A greedy approach to the BU HUB requirements
"The BU Hub is Boston University’s University-wide general education program that emphasizes working across disciplines to prepare for a complex and diverse world. Students can explore a variety of courses and innovative learning experiences while developing six essential capacities and fulfilling Hub requirements. Explore these six capacities, Hub learning outcomes, and how the Hub works below." -https://www.bu.edu/hub/hub-courses/
├── README.md
├── catalog
│ ├── catalog.json (full catalog scraped from the BU course catalog)
│ └── catalog_sorted.json (all HUB courses as of fall 2020 - 100-level and up)
│
├── search.js (catalog in JavaScript for easy map/reduce/filter-ing)
│
└── set_cover.py (the actual algorithm)
BU students know how annoying the HUB is, and how confusing it is to ensure they aren't forgetting any requirements, as even one overlooked unit necessitates a whole extra 4 credit class.

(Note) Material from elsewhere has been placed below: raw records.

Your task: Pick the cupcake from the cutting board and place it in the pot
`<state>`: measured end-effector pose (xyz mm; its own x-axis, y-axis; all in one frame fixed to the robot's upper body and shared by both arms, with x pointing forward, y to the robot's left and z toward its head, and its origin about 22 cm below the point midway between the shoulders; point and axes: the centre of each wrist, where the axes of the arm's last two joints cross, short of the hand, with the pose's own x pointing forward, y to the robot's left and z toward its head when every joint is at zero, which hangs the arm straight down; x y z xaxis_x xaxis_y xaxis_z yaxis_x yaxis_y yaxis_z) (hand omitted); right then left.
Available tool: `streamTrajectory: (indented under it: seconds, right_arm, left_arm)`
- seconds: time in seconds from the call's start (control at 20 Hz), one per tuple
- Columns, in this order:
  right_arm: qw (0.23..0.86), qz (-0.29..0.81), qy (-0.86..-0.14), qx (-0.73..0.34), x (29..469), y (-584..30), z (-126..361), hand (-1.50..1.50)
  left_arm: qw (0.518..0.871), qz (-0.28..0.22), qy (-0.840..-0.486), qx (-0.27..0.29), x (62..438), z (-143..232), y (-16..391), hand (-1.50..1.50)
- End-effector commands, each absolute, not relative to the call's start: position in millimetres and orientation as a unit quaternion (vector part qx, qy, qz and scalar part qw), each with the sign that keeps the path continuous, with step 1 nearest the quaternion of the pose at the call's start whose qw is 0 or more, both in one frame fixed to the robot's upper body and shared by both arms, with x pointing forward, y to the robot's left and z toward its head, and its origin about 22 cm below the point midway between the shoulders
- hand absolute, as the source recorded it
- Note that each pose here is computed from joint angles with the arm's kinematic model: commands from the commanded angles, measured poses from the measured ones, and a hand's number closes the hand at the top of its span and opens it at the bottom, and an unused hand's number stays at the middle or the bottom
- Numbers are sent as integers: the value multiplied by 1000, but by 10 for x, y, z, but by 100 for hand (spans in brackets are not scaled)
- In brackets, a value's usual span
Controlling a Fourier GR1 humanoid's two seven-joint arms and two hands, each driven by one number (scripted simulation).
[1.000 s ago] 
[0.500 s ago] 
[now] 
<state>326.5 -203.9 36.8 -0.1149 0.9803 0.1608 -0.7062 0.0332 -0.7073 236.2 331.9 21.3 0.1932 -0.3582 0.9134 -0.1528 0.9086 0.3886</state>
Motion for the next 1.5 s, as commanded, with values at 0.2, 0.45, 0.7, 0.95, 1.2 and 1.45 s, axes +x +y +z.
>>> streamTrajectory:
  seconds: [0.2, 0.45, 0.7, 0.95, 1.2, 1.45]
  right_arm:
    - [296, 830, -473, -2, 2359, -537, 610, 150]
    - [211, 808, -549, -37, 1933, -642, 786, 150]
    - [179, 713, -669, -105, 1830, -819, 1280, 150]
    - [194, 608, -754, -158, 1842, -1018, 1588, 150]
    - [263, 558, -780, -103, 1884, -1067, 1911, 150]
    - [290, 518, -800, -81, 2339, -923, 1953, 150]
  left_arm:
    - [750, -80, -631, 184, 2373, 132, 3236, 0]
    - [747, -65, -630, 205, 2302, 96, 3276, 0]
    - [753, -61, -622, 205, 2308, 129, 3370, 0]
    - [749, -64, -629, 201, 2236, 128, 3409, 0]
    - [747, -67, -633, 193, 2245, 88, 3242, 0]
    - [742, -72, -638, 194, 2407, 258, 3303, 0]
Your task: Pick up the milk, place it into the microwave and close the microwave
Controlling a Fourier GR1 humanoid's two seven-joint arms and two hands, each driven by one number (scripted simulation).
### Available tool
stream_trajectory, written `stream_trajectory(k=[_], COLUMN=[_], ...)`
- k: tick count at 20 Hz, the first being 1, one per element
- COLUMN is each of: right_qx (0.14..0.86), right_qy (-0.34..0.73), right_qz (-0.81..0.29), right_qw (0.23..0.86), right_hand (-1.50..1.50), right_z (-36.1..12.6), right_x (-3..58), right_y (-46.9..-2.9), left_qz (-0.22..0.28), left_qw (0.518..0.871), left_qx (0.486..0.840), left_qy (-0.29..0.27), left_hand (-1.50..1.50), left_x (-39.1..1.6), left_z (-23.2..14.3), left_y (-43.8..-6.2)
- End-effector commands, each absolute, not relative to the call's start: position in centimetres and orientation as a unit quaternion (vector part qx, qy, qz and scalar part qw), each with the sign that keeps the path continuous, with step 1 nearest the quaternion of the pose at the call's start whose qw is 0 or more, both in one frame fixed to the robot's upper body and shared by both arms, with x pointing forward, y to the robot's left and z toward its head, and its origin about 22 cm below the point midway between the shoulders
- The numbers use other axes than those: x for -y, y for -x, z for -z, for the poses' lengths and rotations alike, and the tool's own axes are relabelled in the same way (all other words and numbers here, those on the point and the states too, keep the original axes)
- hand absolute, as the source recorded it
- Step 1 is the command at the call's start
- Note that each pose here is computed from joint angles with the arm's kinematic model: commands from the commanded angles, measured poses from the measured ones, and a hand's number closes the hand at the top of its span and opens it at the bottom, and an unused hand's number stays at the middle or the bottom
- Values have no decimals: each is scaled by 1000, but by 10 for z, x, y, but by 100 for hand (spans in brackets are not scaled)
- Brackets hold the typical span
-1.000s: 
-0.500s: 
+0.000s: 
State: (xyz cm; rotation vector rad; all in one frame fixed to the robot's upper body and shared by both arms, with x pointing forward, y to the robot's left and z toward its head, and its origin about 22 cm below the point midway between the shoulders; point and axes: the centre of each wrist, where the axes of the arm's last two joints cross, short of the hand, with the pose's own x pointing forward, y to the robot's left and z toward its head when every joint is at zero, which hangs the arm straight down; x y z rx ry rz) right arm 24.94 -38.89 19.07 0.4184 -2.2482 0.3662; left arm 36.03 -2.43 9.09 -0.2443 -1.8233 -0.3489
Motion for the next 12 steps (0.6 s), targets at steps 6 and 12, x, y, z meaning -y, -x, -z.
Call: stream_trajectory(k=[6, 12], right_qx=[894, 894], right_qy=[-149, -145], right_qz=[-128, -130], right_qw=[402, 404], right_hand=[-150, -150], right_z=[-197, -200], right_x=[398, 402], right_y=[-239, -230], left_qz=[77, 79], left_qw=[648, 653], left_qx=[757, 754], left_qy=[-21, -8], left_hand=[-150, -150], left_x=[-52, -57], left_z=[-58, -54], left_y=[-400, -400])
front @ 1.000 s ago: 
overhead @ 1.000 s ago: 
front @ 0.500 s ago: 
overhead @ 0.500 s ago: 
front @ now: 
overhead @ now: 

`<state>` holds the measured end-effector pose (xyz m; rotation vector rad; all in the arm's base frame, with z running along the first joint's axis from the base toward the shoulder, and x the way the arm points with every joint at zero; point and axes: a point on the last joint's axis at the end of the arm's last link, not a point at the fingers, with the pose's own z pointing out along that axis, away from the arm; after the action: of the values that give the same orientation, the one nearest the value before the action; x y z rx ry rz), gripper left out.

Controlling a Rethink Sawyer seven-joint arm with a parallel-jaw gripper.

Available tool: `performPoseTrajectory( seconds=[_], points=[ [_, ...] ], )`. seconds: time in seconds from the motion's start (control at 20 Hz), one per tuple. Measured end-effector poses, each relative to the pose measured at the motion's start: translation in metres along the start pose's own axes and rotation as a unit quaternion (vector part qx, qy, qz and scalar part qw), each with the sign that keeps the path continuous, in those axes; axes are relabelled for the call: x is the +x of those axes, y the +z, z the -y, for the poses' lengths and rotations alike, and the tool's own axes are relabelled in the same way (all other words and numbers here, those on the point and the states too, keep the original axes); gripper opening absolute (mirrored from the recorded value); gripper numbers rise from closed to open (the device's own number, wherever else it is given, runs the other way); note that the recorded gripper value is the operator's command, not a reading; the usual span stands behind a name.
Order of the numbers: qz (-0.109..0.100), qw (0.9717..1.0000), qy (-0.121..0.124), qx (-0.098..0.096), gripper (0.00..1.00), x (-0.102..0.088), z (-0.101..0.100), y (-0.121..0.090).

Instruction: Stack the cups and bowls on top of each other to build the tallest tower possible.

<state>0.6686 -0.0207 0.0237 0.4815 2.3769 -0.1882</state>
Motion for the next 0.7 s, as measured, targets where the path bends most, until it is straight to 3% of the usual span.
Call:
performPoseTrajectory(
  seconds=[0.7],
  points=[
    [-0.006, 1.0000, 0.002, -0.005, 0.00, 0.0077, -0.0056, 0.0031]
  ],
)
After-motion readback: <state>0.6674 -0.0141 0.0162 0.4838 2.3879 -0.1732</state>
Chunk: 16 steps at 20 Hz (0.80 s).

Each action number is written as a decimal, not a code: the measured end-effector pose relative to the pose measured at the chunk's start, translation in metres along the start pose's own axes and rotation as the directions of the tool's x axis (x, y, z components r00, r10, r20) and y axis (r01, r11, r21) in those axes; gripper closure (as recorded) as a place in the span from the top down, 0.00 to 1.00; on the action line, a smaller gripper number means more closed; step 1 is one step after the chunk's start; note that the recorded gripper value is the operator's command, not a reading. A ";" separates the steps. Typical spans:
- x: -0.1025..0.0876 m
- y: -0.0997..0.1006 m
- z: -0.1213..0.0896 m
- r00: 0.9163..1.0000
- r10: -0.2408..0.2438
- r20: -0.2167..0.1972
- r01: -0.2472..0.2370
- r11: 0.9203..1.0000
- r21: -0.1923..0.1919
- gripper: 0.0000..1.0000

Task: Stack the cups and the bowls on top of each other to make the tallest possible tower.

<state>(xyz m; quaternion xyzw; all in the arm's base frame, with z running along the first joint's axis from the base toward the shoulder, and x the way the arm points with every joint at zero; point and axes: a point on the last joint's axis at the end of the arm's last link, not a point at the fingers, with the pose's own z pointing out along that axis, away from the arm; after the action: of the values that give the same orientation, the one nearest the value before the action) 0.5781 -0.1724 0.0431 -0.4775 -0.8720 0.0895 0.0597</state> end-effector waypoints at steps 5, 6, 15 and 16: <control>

One way to formulate the BU HUB course selection problem is as a graph problem. Given a graph G={U,V,E}, let U be the available courses, V be the set of required HUB units, and E connect courses to the units they fulfill. A solution is any subset of U that collectively neighbors all of V.
Unfortunately this description is of an NP-complete problem, as it is mutually reducible to ordinary set coverage. And even though we may be able to narrow down BUs thousands of courses to a couple hundred, it's still intractable to solve exhaustively—or guarantee the most optimal solution.
Thankfully however, we don't necessarily need to guarantee most optimal course-selection, just a good enough one for a recommendation, and there's a nice little greedy algorithm for finding sets that are pretty close if not indeed correct on occasion.
The reduction to make use of this algorithm is simply rewriting the courses as sets of the HUB units they provide and remembering to look up the indexes of the chosen classes at the end.
Often, there is more than one most optimal solution, and we can run the algorithm again over a differently ordering of the catalog to see the others. Alternatively if the algorithm fails to find a good-enough solution on the sorted list, where the easiest classes would get considered first, we can rerun it nondeterministically on randomly shuffled inputs until it either halts with a great schedule, or our patience runs out. It can take as many as 400+ tries sometimes on the default set with strict requirements, so don't always expect a loop.
Social Inquiry and Scientific Inquiry are not both required—only one of them. Thankfully this is easily fixable with a quick preprocessing step, which combines the two into a "Social/Scientific Inquiry II" as a single unit. Managing doubled requirements, however, does not have such a simple reduction, and I took the naive (but not unbearably inefficient) approach of rerunning the algorithm until it finds a selection with the desired multiplicity of HUB units (for example "Writing-Intensive Course" is needed twice).
Number of courses offering each unit
------------------------------------
5 First-Year Writing Seminar
11 Writing, Research, and Inquiry
65 Scientific Inquiry II
73 Quantitative Reasoning I
77 Scientific Inquiry I
82 Quantitative Reasoning II
84 Philosophical Inquiry and Life's Meanings
97 Digital/Multimedia Expression
110 Social Inquiry II
132 Creativity/Innovation
134 Social Inquiry I
146 Ethical Reasoning
158 Oral and/or Signed Communication
167 Teamwork/Collaboration
183 Writing-Intensive Course
209 The Individual in Community
223 Research and Information Literacy
273 Historical Consciousness
286 Aesthetic Exploration
296 Global Citizenship and Intercultural Literacy
320 Critical Thinking
Run set_cover.py
in your favorite python interpreter. You will want to edit the file and fill in which HUB units are already completed.